The coverage gap has grown in recent years in the face of a rising frequency of both data and ransomware-style attacks, the latter which spiked to the highest level in over one year in June this year. Despite this, rates have declined, down 7% as in Q224 in Europe, including at the primary and first excess layers for large companies.
But risk and insurance managers of large organizations are increasingly turning to captives to transfer the risk. Marsh’s 2023 benchmarking study on captives cited a 57% growth over the past two years in total captive premium for cyber. In 2023, Zurich’s cyber fronted book grew more than 50% as a result of growing demand in EMEA.
As the recent Zurich captives report points out, challenges do remain around:
- Fully understanding and quantifying the risk being put into the captive
- Ensuring the cyber captive program is sustainable over time
This gets more difficult when assuming supply chain cyber risk in the captive as well.
Building bridges, getting better visibility into supply chain risks
As more risk officers get more involved with supply chain risk from an enterprise risk management perspective, including putting cyber into the captive, a few things become more important.
Close collaboration with the CISO and security team is of critical importance. As attacks like TeamViewer and Snowflake remind us, companies can better manage supply chain risk only when the risk and security teams work together. To do this requires more than an ad hoc exchange of information between the two teams. A bridge must be built between the Risk Officer and CISO.
As Steve Collins, Group CISO of DS Smith, said in a recent Intangic customer case study, “The CISO needs to work closely with their risk teams on cyber insurance. Working with Tony (Tony Dimond, Group Risk Officer) and his team has led to better cover, often at lower costs, introducing different, and complementary, tooling: a win-win all round.
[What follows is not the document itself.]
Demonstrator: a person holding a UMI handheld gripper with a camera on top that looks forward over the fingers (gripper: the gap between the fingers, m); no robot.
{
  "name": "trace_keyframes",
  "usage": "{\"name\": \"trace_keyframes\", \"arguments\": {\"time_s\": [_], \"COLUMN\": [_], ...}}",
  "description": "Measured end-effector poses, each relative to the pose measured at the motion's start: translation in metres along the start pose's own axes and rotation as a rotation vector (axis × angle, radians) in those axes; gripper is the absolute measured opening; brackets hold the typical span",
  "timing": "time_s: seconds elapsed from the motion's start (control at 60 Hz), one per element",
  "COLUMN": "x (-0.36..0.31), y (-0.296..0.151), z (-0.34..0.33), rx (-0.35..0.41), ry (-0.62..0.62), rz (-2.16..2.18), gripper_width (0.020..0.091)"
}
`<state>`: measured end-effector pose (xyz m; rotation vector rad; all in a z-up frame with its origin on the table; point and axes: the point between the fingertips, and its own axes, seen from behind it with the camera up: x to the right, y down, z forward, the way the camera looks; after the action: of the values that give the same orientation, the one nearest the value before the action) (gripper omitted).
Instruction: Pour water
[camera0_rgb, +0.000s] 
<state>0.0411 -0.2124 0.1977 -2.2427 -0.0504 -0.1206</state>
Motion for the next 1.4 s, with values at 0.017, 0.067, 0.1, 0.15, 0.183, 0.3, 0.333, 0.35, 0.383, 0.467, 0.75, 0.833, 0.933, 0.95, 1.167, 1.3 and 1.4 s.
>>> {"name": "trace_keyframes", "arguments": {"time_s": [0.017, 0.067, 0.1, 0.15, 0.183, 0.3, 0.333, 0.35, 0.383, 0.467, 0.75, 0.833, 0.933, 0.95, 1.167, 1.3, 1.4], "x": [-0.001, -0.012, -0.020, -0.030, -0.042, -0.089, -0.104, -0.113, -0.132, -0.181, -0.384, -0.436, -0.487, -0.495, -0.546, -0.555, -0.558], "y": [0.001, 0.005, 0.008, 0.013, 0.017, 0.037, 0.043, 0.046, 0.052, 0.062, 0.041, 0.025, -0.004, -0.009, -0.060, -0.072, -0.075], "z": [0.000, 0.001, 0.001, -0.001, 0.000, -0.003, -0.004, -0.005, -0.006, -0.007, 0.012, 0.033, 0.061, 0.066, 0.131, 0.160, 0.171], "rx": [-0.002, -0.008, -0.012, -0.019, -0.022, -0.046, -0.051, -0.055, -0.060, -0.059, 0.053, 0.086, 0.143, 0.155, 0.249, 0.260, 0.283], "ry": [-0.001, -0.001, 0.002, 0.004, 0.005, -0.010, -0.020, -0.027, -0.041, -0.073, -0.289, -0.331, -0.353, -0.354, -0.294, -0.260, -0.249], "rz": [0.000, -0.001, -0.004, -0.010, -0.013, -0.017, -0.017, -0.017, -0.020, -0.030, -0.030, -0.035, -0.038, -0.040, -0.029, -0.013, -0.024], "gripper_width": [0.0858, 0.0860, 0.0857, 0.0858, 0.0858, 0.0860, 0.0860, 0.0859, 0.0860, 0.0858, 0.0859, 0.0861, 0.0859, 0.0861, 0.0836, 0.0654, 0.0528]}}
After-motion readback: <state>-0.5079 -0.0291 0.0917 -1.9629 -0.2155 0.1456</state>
In DS Smith’s view, this partnership is evolving and is now helping the risk team better analyse its supplier cyber risks, prioritise areas of vulnerability and help develop appropriate mitigation strategies.
Here are some specifics of what the risk team can do together with the CISO:
- Improved visibility of risks across supply chain: CISOs tell us that they need improved visibility of the risks across their supply chain on an ongoing basis. The CISO has responsibilities to defend the fortress around the clock, vetting the severity of thousands of incoming alerts while also looking after compliance and board reporting.
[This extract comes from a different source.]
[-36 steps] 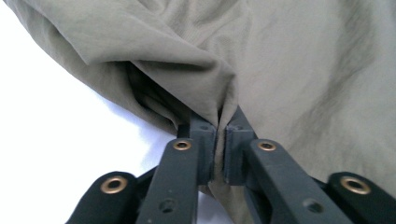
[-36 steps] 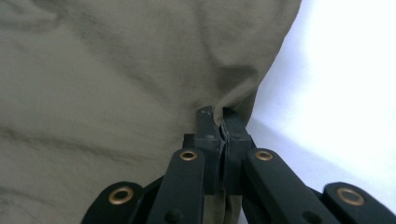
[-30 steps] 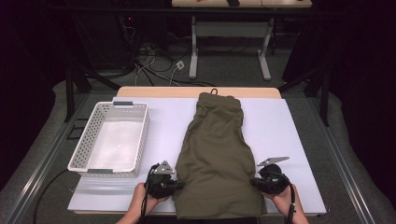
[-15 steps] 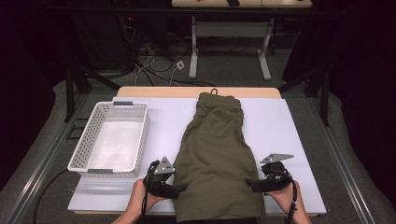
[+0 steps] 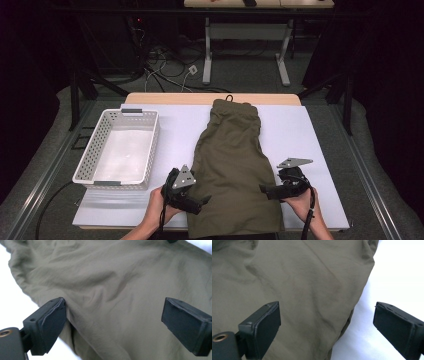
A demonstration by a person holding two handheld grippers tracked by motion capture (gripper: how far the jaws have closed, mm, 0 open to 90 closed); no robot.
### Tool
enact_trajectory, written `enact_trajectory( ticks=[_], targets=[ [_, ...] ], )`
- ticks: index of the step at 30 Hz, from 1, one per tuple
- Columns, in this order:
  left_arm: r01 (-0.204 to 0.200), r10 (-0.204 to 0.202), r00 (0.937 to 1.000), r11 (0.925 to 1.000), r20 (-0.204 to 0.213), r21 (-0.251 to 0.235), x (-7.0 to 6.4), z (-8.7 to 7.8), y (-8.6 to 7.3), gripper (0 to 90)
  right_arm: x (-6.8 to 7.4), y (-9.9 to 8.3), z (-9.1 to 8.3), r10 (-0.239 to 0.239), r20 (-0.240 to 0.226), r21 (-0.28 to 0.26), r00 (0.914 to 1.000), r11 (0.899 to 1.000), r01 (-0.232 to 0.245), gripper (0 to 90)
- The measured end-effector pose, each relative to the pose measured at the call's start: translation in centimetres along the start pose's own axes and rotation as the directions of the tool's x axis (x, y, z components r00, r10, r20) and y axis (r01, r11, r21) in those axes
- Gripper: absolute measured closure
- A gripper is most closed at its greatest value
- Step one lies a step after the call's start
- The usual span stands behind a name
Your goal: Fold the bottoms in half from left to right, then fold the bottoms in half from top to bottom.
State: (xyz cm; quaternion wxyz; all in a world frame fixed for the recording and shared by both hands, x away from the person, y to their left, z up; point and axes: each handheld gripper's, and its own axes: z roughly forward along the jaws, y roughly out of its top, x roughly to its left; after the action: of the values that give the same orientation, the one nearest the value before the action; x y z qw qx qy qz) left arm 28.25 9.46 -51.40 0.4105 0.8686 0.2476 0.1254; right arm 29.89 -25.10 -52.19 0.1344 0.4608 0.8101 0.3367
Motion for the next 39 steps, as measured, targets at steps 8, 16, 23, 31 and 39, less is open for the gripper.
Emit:
enact_trajectory(
  ticks=[8, 16, 23, 31, 39],
  targets=[
    [-0.036, 0.036, 0.9991, 0.9992, 0.02, 0.016, -0.9, 1.4, 1.1, 2.8, -0.6, 1.4, 0.2, 0.004, 0.011, -0.016, 0.9999, 1.0, -0.003, 6.0],
    [-0.081, 0.078, 0.995, 0.9957, 0.063, 0.046, -1.4, 3.9, 2.5, 6.8, -1.7, 4.0, 2.1, 0.01, 0.029, -0.022, 0.9995, 1.0, -0.009, 8.2],
    [-0.107, 0.093, 0.99, 0.9861, 0.105, 0.127, -1.0, 5.9, 2.2, 23.6, -2.9, 6.3, 4.7, 0.021, 0.073, -0.009, 0.9971, 1.0, -0.021, 16.0],
    [-0.094, 0.07, 0.9874, 0.9814, 0.142, 0.168, -0.1, 7.1, 0.8, 60.5, -4.4, 7.7, 8.0, 0.062, 0.114, 0.032, 0.9916, 0.997, -0.066, 36.3],
    [-0.077, 0.058, 0.9882, 0.9874, 0.142, 0.138, -0.1, 7.1, 0.4, 81.5, -4.8, 7.0, 9.1, 0.065, 0.112, 0.077, 0.9915, 0.994, -0.074, 62.4]
  ],
)
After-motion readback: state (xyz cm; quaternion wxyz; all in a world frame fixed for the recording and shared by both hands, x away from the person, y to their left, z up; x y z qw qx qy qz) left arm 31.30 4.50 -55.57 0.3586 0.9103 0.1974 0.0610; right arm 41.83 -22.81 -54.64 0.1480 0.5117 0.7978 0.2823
He or she and the security team need to know where the highest risks exist among third parties. Suppliers that are being attacked more than their respective peers are at higher risk of a large breach and thus post greater vulnerabilities to the companies they service. With the Intangic CyFi™ Platform, for the first time Risk Officers can help CISOs see this threat activity at scale across the supply chain on an ongoing basis.
- Enable a Preventative, Early Response:Risk managers are now able to provide CISOs and the information security team with the ability to prioritize preventative steps to fix problems contributing to any spike in risk levels and encourage their suppliers to do the same before the large breach occurs.
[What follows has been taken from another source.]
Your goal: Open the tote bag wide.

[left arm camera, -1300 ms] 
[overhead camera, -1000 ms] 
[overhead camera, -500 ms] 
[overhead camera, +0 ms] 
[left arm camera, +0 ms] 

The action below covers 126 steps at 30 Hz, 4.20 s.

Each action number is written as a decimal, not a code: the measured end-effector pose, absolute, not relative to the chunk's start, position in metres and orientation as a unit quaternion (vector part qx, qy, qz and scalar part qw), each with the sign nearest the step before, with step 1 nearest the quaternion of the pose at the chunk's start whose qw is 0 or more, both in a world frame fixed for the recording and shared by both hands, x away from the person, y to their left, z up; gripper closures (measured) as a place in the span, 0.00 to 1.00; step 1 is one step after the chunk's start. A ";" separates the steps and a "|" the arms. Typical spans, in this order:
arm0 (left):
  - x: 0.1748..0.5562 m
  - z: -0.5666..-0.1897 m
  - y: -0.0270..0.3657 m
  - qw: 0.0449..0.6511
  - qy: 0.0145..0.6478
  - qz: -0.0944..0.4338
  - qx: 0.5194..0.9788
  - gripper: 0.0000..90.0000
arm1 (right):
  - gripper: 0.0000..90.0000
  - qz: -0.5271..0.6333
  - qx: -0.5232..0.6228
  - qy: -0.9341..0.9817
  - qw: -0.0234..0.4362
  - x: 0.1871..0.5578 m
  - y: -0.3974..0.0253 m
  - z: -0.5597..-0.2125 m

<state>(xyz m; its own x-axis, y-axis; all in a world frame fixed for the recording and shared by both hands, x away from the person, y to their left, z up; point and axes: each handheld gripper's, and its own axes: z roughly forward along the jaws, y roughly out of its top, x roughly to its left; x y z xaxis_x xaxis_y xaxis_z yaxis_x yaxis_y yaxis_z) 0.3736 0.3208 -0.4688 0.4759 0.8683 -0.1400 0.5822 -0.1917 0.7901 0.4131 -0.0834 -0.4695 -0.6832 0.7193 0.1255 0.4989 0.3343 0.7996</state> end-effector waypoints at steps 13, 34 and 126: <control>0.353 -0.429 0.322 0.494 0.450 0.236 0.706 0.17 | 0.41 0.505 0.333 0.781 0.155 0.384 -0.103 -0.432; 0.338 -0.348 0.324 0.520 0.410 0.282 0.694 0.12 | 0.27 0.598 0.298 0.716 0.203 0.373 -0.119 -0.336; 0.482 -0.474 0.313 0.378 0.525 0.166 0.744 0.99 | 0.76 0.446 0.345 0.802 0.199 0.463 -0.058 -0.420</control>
Every company’s supply chain will undoubtedly have vulnerabilities, placing a greater emphasis on more robust threat detection and preventative remediation across a company’s supply chain will strengthen the risk program and overall security.
Risk managers of large corporates say they are increasingly playing more strategic risk management roles. In response, FERMA President Charlotte Hedemark called for a need for better improving detection, prediction and mitigation across different perils.
The CyFi™ Platform is providing risk managers with a tool for doing so on supply chain and other dimensions of the risk. And it’s giving them a necessary bridge with the CISO to identify and manage the increasing number of risks across the supply chain.